Galinha Choca

(*)

Pai Cafumango veio dos fundos atender a mulher vestindo preto, bem nova. Por saber da causa divulgada, adiantou os trabalhos. Entrasse para o quartinho de benzer, para a sessão recomendada e distinguida.

Na cegueira dos olhos mal acostumados à penumbra, viúva transpôs a cortina, arrastando os pés para sentir o plano do chão. Trouxe puxado o Moleque pelo braço. Divisando o banquinho encardido, noutras vezes tendo ali se sentado mas sem problemas mais graves de agora, prendeu o filho ao colo. Pela luzinha anêmica vindo do altar de Nossa Senhora, podia divisar os modos medidos do benzedor, providenciando os petrechos afins.

Aproximando com fala mudada para mansa, retrincada de comiseração, Pai Cafumango assim se recurvou sobre eles, com o rosário e o santinho:

- Então, filha, muita tristeza?

Viúva amuou e veio o soluço. Embargada, anuiu que sim. Moleque, com espanto pelo cenário do lugar e dos modos, fez contrair na rima dos lábios o choramingo.

Pai Cafumango descansou a mão desocupada em riba dos dois, meio querendo empalmar as cabeças juntas. Sibilou e sibilou as preces pertinentes.

* * *

Porque o Lugarejo, um só comentário nos três dias derradeiros.

Inocêncio morto covardemente, de coisa à toa. Assuntos horrorosos, de se duvidar quando o sujeito simples e boa pessoa possa, num repente, perder a vida como os cachorros de rua. E por quê? Só porque, em trazendo canseira do roçado, passava ali pela Serraria Velha e viu, sem nenhum querer, o moço levando a galinha no sovaco. Não reparou. Só viu. O moço e a galinha que ele levava enforcando o pescoço pelado, do jeito para não dar barulho. Decerto.

Serraria Velha, há tempo desativada no meio da capoeira, mantém os pés de bucha encarapitando-se pelas ripas apodrecidas e destelhadas. Inocêncio fazia caminho por ali, passava muito sem nada pretender, mas viu e confirmou no átimo, agora com dona Carlota interpelando. Dona Carlota, dona duma galinha sumida de um par de dias, ausente do terreiro até para catar milho, e o ninho de chocar lá debaixo dos pés de bucha anda com ovos frios, capaz de agourados. Procura, não sabe paradeiro.
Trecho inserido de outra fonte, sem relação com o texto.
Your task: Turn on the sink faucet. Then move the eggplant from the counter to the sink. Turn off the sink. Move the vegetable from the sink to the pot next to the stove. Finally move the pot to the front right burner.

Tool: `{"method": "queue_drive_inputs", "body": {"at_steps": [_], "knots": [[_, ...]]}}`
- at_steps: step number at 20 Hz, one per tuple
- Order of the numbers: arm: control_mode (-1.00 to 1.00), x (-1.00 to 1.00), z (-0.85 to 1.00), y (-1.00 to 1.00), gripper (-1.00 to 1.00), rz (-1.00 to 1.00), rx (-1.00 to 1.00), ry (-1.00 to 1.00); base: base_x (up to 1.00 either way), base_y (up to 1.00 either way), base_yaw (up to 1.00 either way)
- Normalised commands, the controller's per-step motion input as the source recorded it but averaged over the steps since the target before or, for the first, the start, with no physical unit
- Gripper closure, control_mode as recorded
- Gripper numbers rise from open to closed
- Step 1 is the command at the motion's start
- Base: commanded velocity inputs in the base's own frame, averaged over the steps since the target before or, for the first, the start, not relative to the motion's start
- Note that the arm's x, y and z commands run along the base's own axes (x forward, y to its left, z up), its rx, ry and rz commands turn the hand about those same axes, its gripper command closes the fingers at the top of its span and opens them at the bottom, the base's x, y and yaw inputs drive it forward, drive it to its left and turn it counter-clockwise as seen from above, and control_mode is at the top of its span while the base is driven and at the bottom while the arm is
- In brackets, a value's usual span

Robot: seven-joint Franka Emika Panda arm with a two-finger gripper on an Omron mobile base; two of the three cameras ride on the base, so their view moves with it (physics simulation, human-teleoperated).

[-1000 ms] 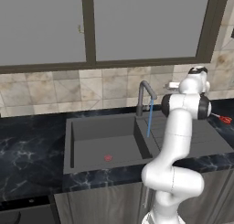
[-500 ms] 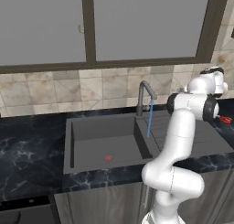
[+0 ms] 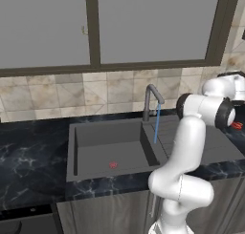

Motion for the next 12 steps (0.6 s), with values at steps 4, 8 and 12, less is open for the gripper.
{"method": "queue_drive_inputs", "body": {"at_steps": [4, 8, 12], "knots": [[-1.00, -0.42, 0.03, -0.21, -1.00, -0.32, -0.26, 0.07, 0.00, 0.00, 0.00], [-1.00, -0.37, 0.07, -0.19, -1.00, -0.29, -0.29, 0.08, 0.00, 0.00, 0.00], [-1.00, -0.28, 0.18, -0.24, -1.00, -0.27, -0.26, 0.13, 0.00, 0.00, 0.00]]}}
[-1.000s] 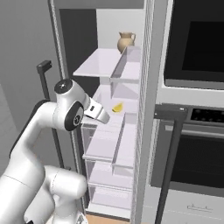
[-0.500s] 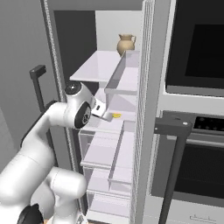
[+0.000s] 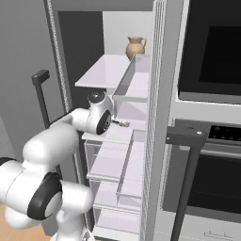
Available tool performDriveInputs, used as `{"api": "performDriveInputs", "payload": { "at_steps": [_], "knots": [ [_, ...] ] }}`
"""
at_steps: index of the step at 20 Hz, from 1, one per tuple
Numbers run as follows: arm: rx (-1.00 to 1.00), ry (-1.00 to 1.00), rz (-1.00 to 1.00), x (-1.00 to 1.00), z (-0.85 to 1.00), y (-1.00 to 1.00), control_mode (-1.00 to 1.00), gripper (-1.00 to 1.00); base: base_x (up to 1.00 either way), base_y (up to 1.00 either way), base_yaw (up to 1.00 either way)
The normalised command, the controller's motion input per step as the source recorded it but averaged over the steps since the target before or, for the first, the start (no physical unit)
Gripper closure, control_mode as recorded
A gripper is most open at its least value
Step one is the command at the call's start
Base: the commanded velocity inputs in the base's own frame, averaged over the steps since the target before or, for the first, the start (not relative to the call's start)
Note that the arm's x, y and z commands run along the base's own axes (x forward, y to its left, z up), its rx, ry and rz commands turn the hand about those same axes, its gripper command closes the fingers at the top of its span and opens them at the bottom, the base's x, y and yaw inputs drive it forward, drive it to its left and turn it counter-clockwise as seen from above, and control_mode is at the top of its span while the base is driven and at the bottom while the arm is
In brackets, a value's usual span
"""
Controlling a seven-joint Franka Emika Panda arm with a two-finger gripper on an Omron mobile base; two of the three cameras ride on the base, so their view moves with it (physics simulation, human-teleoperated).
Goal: Grab a lemon wedge from the fridge and one ice cube from the ice bowl, and put them in the glass of lemonade.
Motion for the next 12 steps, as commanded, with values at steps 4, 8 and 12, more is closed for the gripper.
{"api": "performDriveInputs", "payload": {
  "at_steps": [4, 8, 12],
  "knots": [
    [0.00, 0.10, 0.04, 0.26, -0.23, -0.06, -1.00, -1.00, 0.00, 0.00, 0.00],
    [0.00, 0.10, 0.00, 0.17, -0.16, -0.01, -1.00, -1.00, 0.00, 0.00, 0.00],
    [0.00, 0.04, 0.00, 0.31, -0.09, -0.02, -1.00, -1.00, 0.00, 0.00, 0.00]
  ]
}}
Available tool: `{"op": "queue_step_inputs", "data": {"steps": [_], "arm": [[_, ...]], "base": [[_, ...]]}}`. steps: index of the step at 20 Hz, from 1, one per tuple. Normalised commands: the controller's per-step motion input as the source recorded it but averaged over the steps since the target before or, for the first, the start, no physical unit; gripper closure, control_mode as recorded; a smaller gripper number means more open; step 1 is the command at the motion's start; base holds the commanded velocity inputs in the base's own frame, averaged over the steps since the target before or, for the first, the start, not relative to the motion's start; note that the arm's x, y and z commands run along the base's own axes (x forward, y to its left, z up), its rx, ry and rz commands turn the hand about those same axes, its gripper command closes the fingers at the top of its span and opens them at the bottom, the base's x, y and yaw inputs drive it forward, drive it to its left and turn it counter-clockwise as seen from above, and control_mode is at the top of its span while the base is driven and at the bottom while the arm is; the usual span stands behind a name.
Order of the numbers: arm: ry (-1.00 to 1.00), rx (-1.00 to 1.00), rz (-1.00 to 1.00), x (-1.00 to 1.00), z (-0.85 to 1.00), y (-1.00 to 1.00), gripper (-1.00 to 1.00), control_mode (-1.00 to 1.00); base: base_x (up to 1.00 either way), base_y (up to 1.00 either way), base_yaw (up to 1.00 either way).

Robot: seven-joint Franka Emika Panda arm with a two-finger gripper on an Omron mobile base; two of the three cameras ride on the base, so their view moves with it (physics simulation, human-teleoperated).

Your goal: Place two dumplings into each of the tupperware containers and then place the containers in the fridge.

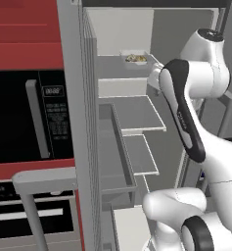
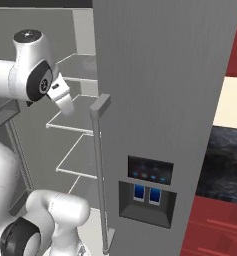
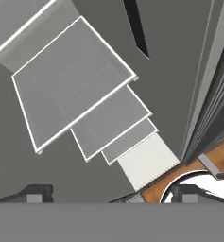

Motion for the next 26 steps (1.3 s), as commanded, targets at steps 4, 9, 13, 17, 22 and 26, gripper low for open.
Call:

- Espie aqui - apontou Inocêncio segurando o queixo com um dedo, forçando a lembrança. - Eu vi, deveras, dona Carlota: era de-tarde, topei com um moço de galinha pelada - o detalhe do pescoço -, descendo espremido, ressabiado.

* * *

Mas, nesse tal dia, no escurecer, os meninos rodavam pneus pelos arredores de casa e gritavam. Bateram palma. Inocêncio saiu atender, porque escutou que perguntaram:

- Seu pai anda em casa?

Já suspeito desde o falar, os meninos entraram correndo. Inocêncio, delator, tomou um tiro de cartucheira e rompeu o ombro inteiro. Fechou a porta em defesa, dois outros saltaram janela adentro. Faca alumiando. Inocêncio, espremido no canto, recebeu a primeira facada, mas se desvencilhou deste; recebeu do outro o outro golpe e, assim na roda, os meninos desprotegidos no meio, seguiu ganhando furos de enfiada, como o boi em dia de farra.

O sangue despejava-se no ladrilho, nas cadeiras, na toalha da mesa, em cima dos meninos. O Menorzinho, berro só, não compreendia porque o pai pulava encabritado, levando furos pelas costas, na barriga, na garganta, nos braços.

Mas este, o Maiorzinho, mudo e vendo e nada fazendo, veio da porta atolando um dedo na boca, espiar o corpo. Inocêncio, cansado de tentar escapulir, parou recostado na parede e foi sentando devagar, marcando o vermelho nas tábuas da sala.

- Mãe, cortaram a língua do pai.

* * *

Viúva, neste ponto do relato, fungou na barra da saia, mirando para o chão, no escuro do quartinho de benzer. Para o Pai Cafumango então tirar só os males desse moleque, o Maiorzinho, piorado.

Vive perrengue. Não proseia. Sem apetite. Dorme mas só aos pulinhos, sempre com espantos. Mora mais abobado no ar, parecendo com as bichas-solitárias atiçadas na barriga, porque a falta do pai ele entende mais.

(*) Conto integrante do livro "Fulanos e Sicranos", 2ª Edição.